Saved entries

────────────────────

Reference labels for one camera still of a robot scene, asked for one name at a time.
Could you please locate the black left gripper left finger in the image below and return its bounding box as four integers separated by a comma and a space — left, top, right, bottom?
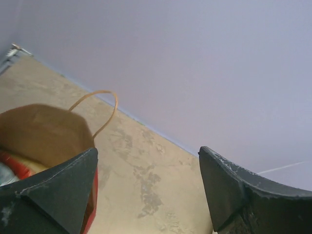
0, 148, 98, 234

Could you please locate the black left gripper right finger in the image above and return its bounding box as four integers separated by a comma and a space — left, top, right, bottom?
198, 146, 312, 234

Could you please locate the red paper bag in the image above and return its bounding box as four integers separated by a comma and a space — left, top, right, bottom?
0, 90, 119, 234

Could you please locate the red chips bag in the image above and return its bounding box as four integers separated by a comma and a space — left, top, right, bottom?
0, 151, 33, 179

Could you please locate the metal corner bracket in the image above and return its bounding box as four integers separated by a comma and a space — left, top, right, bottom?
0, 43, 34, 75

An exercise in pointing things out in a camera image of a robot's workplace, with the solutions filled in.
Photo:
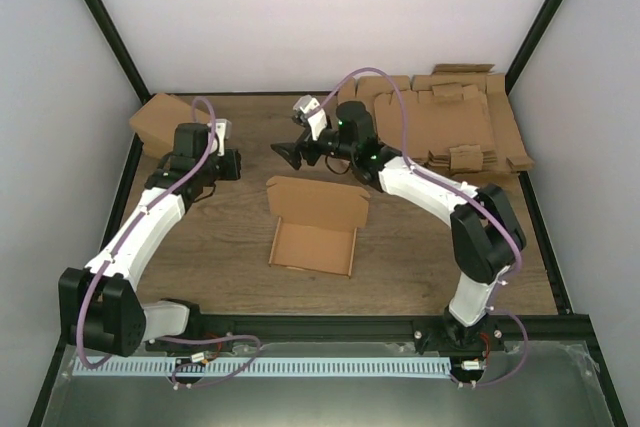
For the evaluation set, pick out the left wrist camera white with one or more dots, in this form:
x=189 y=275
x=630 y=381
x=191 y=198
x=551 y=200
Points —
x=221 y=133

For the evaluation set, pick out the cardboard box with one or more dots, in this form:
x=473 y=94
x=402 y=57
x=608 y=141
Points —
x=317 y=224

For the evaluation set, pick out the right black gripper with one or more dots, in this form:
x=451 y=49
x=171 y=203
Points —
x=295 y=151

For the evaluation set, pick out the light blue slotted cable duct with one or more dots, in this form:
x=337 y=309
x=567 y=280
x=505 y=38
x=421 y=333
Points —
x=396 y=367

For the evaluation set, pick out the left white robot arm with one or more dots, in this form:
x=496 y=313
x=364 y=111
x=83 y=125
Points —
x=99 y=306

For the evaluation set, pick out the stack of folded cardboard boxes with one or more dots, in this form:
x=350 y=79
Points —
x=156 y=121

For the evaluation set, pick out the stack of flat cardboard blanks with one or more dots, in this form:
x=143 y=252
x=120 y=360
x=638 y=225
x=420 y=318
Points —
x=457 y=119

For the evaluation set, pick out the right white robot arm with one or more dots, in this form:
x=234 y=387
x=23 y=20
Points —
x=486 y=235

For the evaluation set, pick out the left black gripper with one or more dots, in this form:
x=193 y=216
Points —
x=234 y=160

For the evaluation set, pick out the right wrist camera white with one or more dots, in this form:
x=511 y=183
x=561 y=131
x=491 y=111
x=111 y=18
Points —
x=308 y=113

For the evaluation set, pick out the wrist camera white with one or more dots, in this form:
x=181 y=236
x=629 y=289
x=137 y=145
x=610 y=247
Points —
x=221 y=133
x=308 y=113

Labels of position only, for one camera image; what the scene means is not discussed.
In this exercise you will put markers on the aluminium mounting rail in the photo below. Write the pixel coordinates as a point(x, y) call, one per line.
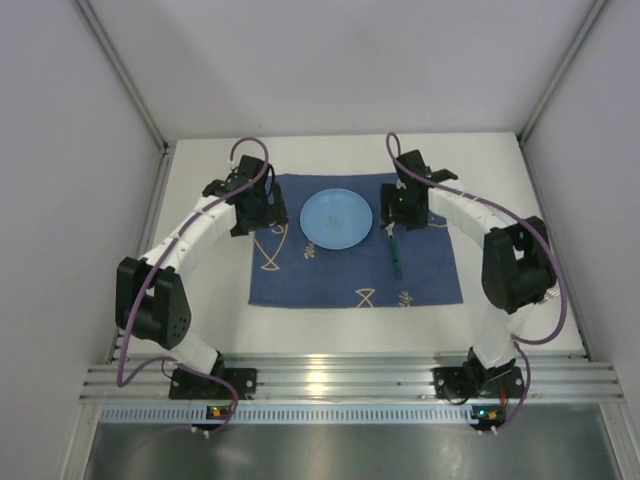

────────────────────

> WHAT IS NEEDED
Send back every line above exactly, skipping all pictures.

> EXPECTED OUTPUT
Reference labels for one camera still of a robot scene, asked for one name at a time.
Could you please locate the black left gripper left finger in the image below and return its bounding box as four integers separated by a comma and a space — left, top, right, bottom?
0, 148, 98, 234

Could you please locate the black left gripper right finger in the image above and return its bounding box as four integers separated by a comma and a space — left, top, right, bottom?
198, 146, 312, 234

Could you please locate the red paper bag in the image above and return its bounding box as four integers separated by a comma and a space — left, top, right, bottom?
0, 90, 119, 234

Could you please locate the red chips bag in the image above and return its bounding box as four integers separated by a comma and a space — left, top, right, bottom?
0, 151, 33, 179

Could you please locate the metal corner bracket in the image above and return its bounding box as four integers separated by a comma and a space — left, top, right, bottom?
0, 43, 34, 75

An exercise in pointing things out in a camera image of a robot's workplace, with the solutions filled in.
Photo:
For the evaluation set, pick out the left wrist camera white with one or more dots, in this form:
x=189 y=275
x=630 y=381
x=191 y=198
x=551 y=200
Points —
x=221 y=133

For the evaluation set, pick out the cardboard box with one or more dots, in this form:
x=473 y=94
x=402 y=57
x=608 y=141
Points —
x=317 y=224

For the evaluation set, pick out the right black gripper with one or more dots, in this form:
x=451 y=49
x=171 y=203
Points —
x=295 y=151

For the evaluation set, pick out the light blue slotted cable duct with one or more dots, in this form:
x=337 y=309
x=567 y=280
x=505 y=38
x=421 y=333
Points —
x=396 y=367

For the evaluation set, pick out the left white robot arm with one or more dots, in this form:
x=496 y=313
x=364 y=111
x=83 y=125
Points —
x=99 y=306

For the evaluation set, pick out the stack of folded cardboard boxes with one or more dots, in this form:
x=350 y=79
Points —
x=156 y=121

For the evaluation set, pick out the stack of flat cardboard blanks with one or more dots, in this form:
x=143 y=252
x=120 y=360
x=638 y=225
x=420 y=318
Points —
x=457 y=119

For the evaluation set, pick out the right white robot arm with one or more dots, in this form:
x=234 y=387
x=23 y=20
Points —
x=486 y=235

For the evaluation set, pick out the left black gripper with one or more dots, in this form:
x=193 y=216
Points —
x=234 y=160

For the evaluation set, pick out the right wrist camera white with one or more dots, in this form:
x=511 y=183
x=561 y=131
x=491 y=111
x=111 y=18
Points —
x=308 y=113

For the evaluation set, pick out the wrist camera white with one or more dots, in this form:
x=181 y=236
x=629 y=289
x=137 y=145
x=610 y=247
Points —
x=221 y=133
x=308 y=113

Labels of position only, for one camera image; what the scene means is not discussed.
In this exercise you will put markers on the aluminium mounting rail in the photo below. Write the pixel coordinates as a point(x, y) call, one per line.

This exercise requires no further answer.